Le constructeur français Mecalac ferme définitivement son usine de Büdelsdorf en Allemagne au 31 mars. 130 emplois sont directement menacés dans le nord du Schleswig-Holstein. La direction n'a pas communiqué de calendrier social détaillé.

L'usine produisait notamment des chargeuses-pelleteuses et des minipelles pour le marché germanophone. Avec sa fermeture, Mecalac concentre sa production sur les sites français et son réseau de partenaires. La capacité annuelle du site de Büdelsdorf tournait autour de 800 machines.

Ce retrait intervient dans un contexte de restructuration industrielle du secteur. Depuis l'entrée en vigueur des normes Stage V en 2020, les fabricants de machines compactes doivent composer avec des surcoûts de motorisation significatifs. Les moteurs certifiés Stage V coûtent entre 15 et 25 % plus cher que les générations précédentes. Pour les petits volumes de production comme ceux de Büdelsdorf, cette hausse pèse lourd sur la rentabilité.

Les fournisseurs régionaux sont également touchés. Plusieurs sous-traitants hydrauliques et de composants métalliques réalisaient plus de 30 % de leur chiffre d'affaires avec l'usine Mecalac. Leur repositionnement commercial s'annonce difficile dans une région où les donneurs d'ordre du BTP sont rares.

Mecalac mise désormais sur l'électrification de sa gamme. Le groupe a récemment lancé les modèles e12, eS1000 et eMDX, tous produits hors d'Allemagne. Cette stratégie reflète un choix : investir dans les pelles électriques plutôt que maintenir une usine en difficulté structurelle.

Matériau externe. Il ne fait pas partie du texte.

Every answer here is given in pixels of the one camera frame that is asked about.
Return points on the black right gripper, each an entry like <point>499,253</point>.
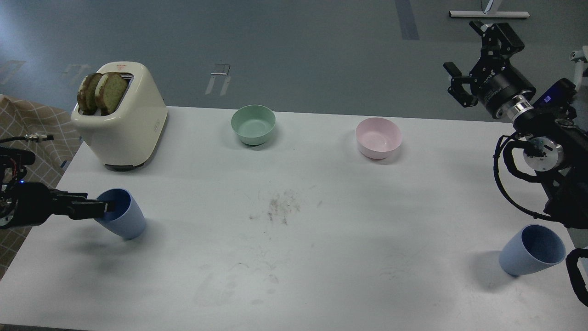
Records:
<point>493,81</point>

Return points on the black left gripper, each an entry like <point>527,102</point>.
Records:
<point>27,204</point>

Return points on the blue cup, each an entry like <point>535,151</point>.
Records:
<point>533,249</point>
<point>127,219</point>

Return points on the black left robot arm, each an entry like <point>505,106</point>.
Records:
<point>14,161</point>

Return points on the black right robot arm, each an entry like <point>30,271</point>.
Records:
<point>546,146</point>

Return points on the white stand base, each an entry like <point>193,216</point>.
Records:
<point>491,10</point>

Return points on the cream white toaster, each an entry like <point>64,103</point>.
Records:
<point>127,138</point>

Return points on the left toast slice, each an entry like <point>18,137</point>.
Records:
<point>86,94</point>

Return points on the toast slice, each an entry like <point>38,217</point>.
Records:
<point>109,92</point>
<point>86,94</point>

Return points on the pink bowl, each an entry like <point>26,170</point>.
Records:
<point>377,138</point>

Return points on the right toast slice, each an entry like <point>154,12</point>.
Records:
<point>109,92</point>

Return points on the green bowl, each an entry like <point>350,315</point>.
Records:
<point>253,124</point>

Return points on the white chair frame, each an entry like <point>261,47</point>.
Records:
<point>580,59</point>

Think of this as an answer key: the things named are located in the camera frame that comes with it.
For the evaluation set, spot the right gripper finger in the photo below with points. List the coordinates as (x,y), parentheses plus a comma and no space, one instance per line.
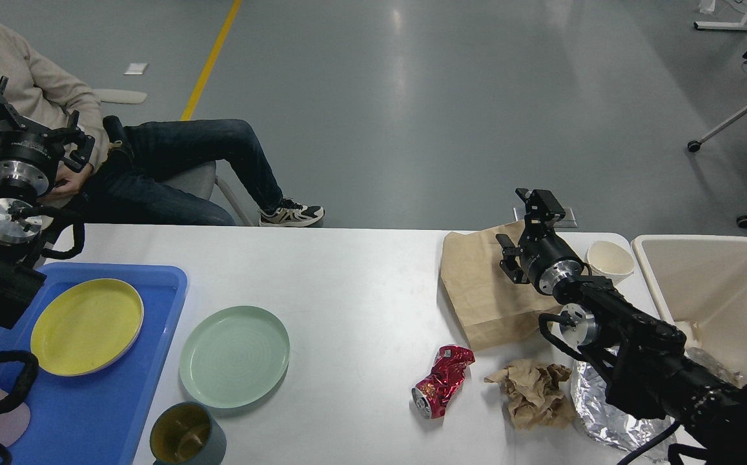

Pour les entreprises de BTP allemandes clientes de Mecalac, la question du service après-vente se pose. Le réseau de concessionnaires reste actif, mais les délais de pièces détachées risquent de s'allonger avec la fermeture du stock local. Un point à surveiller pour les flottes équipées en machines Mecalac.

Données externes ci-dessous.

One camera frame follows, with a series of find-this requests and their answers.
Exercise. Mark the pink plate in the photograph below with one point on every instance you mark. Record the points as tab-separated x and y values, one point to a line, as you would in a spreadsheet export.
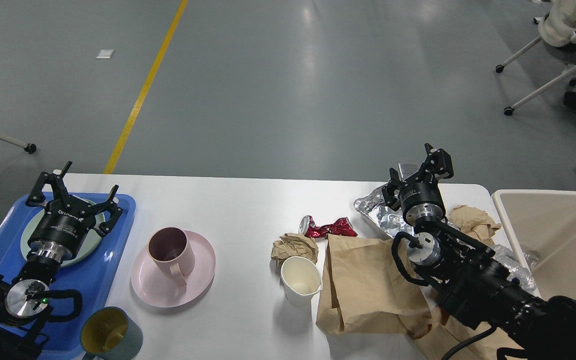
155	289

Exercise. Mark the teal mug yellow inside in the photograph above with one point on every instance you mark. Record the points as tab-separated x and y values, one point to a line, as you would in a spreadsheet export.
110	334

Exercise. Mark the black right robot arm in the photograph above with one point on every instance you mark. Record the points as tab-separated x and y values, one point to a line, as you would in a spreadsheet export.
472	286

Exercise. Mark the white paper cup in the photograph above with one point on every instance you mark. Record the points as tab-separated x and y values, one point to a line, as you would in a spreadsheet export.
301	281

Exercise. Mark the pink mug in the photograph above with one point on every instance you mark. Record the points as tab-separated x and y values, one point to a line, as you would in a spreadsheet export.
171	250

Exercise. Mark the crushed red can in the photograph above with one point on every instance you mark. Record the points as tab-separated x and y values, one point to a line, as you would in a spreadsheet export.
340	227

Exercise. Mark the brown paper bag lower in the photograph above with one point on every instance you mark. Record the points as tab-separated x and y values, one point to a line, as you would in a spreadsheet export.
445	332

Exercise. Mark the brown paper bag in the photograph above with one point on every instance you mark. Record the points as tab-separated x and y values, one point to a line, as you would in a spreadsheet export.
363	291
445	332

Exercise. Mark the beige plastic bin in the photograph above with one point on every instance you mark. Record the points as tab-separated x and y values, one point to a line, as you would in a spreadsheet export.
541	228

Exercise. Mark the crumpled brown paper ball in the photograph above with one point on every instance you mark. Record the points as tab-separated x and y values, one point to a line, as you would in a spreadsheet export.
291	244

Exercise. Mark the chair leg with caster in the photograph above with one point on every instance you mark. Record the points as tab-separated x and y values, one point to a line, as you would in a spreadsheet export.
28	147

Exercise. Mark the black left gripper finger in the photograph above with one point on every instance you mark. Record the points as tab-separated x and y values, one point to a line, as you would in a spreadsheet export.
36	197
89	212

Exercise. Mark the green plate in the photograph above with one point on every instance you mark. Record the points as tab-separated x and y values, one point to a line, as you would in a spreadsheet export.
52	251

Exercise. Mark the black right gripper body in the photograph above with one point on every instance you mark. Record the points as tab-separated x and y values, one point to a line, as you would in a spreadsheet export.
421	201

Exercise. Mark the clear plastic wrap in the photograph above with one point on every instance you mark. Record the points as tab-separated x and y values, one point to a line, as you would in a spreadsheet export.
506	257

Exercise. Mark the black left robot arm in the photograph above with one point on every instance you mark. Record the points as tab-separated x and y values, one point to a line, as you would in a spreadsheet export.
27	303

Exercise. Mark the crumpled brown paper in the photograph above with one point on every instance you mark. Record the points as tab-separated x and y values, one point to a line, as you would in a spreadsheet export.
475	223

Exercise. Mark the crumpled aluminium foil tray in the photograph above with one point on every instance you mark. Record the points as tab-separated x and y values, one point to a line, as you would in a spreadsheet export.
389	221

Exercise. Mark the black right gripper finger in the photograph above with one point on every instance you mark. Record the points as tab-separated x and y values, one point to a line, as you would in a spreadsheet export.
437	166
390	191

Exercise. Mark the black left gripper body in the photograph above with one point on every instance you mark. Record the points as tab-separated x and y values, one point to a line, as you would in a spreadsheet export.
62	226

La fermeture de Büdelsdorf s'inscrit dans une vague de rationalisations industrielles en Europe. D'autres fabricants ont récemment regroupé leurs capacités : Wacker Neuson a fermé deux lignes de production en Autriche en 2023, et CASE a transféré une partie de sa production de dumpers vers l'Italie. La pression sur les coûts liée aux normes environnementales redessine la carte industrielle du secteur.